▶ _WHAT IS REQUIRED_
Return, exactly and in full, the lines of the records below starting at the one with "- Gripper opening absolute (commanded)" and ending at the one with "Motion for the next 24", and no other lines.

▶ _DATA FOR REVIEW_
★ ★ ★

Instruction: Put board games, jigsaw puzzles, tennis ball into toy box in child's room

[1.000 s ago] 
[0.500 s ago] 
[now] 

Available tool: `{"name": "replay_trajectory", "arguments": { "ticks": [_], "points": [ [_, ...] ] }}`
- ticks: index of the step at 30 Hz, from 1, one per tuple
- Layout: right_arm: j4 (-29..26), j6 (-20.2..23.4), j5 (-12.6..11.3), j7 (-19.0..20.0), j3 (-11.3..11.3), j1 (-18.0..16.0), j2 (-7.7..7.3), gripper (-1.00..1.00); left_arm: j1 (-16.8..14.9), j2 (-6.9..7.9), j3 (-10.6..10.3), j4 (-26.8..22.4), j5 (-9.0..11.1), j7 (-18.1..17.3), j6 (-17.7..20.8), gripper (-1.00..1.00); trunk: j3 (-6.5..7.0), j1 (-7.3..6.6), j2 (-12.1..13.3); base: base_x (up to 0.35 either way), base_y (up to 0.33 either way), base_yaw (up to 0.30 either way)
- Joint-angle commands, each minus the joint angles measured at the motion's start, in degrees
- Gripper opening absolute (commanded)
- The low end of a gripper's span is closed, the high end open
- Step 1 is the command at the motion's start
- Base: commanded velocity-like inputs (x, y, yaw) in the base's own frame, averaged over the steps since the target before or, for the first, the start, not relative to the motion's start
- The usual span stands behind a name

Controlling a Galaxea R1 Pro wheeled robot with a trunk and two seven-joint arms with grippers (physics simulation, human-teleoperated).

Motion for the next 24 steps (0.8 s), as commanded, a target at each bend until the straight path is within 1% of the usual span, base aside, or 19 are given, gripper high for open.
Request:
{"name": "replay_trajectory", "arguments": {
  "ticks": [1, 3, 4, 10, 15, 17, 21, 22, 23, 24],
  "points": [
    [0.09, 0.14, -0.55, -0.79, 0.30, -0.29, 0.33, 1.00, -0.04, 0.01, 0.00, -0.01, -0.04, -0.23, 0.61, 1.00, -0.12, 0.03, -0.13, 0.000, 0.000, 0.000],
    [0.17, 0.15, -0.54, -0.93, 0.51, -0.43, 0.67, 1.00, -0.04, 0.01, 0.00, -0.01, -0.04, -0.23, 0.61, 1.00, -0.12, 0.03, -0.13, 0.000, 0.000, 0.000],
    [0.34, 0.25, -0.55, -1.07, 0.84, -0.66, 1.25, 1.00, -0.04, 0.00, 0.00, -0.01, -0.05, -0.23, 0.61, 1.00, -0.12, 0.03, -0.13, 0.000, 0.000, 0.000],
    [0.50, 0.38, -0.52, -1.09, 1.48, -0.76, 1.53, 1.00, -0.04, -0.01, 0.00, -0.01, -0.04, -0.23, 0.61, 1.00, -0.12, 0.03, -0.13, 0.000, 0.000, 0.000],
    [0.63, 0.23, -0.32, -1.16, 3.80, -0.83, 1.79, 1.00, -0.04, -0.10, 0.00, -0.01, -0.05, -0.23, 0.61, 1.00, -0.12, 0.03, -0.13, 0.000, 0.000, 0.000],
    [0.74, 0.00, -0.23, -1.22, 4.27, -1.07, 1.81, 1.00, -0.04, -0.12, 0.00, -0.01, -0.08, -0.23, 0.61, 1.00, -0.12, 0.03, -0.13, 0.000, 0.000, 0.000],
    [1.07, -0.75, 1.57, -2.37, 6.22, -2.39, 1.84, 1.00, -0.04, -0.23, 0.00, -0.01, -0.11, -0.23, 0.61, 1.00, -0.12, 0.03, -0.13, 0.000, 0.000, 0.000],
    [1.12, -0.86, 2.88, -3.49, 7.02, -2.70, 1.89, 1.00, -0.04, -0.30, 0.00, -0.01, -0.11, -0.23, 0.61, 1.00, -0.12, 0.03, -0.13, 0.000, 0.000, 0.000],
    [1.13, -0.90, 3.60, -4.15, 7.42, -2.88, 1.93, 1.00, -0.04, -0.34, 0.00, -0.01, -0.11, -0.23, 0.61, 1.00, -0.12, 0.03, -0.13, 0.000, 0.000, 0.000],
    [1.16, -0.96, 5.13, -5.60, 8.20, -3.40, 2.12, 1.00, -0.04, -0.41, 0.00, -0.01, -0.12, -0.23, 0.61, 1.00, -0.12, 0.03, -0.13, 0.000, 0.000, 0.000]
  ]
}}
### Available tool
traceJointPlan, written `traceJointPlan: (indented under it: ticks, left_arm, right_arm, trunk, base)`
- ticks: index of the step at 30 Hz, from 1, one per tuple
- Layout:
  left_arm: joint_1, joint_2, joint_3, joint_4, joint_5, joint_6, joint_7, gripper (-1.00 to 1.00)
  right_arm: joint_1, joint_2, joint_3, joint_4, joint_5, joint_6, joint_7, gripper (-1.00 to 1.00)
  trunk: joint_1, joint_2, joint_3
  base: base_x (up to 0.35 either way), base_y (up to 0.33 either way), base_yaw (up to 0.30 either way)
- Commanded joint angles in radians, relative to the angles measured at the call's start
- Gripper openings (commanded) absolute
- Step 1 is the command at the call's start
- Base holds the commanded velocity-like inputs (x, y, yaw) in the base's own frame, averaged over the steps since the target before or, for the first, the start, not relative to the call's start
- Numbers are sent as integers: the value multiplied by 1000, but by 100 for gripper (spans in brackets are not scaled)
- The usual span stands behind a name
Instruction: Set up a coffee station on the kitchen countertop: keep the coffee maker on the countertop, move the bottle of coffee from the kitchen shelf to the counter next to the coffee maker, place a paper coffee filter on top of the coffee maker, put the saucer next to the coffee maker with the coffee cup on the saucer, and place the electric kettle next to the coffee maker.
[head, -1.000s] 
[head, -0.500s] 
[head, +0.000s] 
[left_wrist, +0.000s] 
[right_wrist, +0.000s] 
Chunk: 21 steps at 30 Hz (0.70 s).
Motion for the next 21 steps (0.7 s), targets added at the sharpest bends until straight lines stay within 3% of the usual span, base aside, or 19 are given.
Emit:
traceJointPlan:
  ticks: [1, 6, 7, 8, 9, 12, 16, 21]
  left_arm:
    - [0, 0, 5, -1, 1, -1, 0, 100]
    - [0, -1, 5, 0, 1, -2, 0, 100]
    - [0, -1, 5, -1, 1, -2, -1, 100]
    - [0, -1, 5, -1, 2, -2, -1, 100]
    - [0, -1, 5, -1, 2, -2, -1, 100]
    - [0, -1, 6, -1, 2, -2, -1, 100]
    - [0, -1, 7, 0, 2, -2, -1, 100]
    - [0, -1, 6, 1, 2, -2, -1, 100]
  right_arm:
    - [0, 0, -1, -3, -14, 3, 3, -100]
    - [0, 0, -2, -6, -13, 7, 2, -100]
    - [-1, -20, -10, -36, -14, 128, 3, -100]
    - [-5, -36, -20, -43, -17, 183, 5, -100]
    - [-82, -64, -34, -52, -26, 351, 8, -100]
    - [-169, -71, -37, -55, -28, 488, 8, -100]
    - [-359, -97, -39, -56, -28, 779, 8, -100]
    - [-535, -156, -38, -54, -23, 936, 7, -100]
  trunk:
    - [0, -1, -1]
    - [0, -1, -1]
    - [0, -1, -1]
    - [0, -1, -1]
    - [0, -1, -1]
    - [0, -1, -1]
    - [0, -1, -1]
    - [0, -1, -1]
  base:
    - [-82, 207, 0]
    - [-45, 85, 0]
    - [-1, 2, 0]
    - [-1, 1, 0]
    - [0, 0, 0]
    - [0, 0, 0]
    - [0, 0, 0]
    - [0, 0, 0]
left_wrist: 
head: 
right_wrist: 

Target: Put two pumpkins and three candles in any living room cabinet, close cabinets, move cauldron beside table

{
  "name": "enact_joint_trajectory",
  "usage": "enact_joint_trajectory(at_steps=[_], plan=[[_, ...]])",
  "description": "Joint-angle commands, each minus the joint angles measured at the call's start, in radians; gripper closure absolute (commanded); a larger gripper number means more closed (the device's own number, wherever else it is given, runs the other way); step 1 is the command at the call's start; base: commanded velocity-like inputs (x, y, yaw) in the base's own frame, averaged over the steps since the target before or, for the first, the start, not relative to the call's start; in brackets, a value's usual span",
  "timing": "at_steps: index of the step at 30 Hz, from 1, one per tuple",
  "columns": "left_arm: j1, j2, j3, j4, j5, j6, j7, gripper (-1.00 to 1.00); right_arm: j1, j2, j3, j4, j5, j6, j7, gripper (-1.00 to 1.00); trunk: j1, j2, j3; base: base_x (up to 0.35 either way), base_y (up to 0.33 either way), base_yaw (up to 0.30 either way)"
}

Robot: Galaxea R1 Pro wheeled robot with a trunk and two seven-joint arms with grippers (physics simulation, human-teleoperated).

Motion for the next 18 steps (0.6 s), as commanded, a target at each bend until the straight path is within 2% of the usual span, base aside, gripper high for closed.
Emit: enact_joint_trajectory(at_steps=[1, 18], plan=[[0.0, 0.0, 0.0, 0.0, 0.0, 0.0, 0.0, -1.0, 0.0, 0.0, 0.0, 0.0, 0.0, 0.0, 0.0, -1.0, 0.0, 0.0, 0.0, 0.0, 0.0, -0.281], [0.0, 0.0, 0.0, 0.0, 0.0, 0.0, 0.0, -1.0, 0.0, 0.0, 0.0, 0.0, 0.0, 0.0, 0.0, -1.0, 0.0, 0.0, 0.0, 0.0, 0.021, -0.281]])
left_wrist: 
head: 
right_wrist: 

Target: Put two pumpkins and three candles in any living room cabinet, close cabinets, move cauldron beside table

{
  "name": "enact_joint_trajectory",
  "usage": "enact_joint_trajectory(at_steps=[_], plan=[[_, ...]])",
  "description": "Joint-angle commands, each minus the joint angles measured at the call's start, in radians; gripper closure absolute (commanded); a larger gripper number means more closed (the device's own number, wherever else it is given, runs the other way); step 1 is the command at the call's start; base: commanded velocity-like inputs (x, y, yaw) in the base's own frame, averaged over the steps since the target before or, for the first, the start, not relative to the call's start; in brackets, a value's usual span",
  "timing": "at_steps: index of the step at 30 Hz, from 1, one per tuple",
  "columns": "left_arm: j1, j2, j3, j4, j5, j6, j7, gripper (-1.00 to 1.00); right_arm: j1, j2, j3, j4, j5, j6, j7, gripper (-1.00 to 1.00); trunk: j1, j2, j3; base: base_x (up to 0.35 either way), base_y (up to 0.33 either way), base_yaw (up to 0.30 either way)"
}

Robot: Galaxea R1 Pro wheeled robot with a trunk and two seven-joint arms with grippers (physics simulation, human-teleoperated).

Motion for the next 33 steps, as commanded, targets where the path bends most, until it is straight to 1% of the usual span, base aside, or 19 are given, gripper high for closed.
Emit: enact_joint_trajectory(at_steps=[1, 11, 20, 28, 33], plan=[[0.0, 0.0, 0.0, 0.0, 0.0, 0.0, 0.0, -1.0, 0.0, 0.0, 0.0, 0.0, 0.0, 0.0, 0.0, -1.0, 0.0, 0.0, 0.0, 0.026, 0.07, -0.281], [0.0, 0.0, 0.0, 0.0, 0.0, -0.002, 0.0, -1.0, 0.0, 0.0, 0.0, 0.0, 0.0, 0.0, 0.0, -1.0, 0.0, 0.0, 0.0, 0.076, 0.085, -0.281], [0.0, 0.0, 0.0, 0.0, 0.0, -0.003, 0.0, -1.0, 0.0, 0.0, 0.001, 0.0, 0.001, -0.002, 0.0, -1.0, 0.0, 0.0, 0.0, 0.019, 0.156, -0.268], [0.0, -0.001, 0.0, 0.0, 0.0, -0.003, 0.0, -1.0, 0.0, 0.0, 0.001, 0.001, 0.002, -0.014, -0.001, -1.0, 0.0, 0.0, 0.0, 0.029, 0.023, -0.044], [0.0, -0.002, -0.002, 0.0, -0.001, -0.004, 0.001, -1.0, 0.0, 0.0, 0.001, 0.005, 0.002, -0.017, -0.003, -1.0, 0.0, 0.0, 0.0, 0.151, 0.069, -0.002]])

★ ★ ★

▶ _PROBLEM SOLUTION_
- Gripper opening absolute (commanded)
- The low end of a gripper's span is closed, the high end open
- Step 1 is the command at the motion's start
- Base: commanded velocity-like inputs (x, y, yaw) in the base's own frame, averaged over the steps since the target before or, for the first, the start, not relative to the motion's start
- The usual span stands behind a name

Controlling a Galaxea R1 Pro wheeled robot with a trunk and two seven-joint arms with grippers (physics simulation, human-teleoperated).

Motion for the next 24 steps (0.8 s), as commanded, a target at each bend until the straight path is within 1% of the usual span, base aside, or 19 are given, gripper high for open.

Nothing else goes with this output.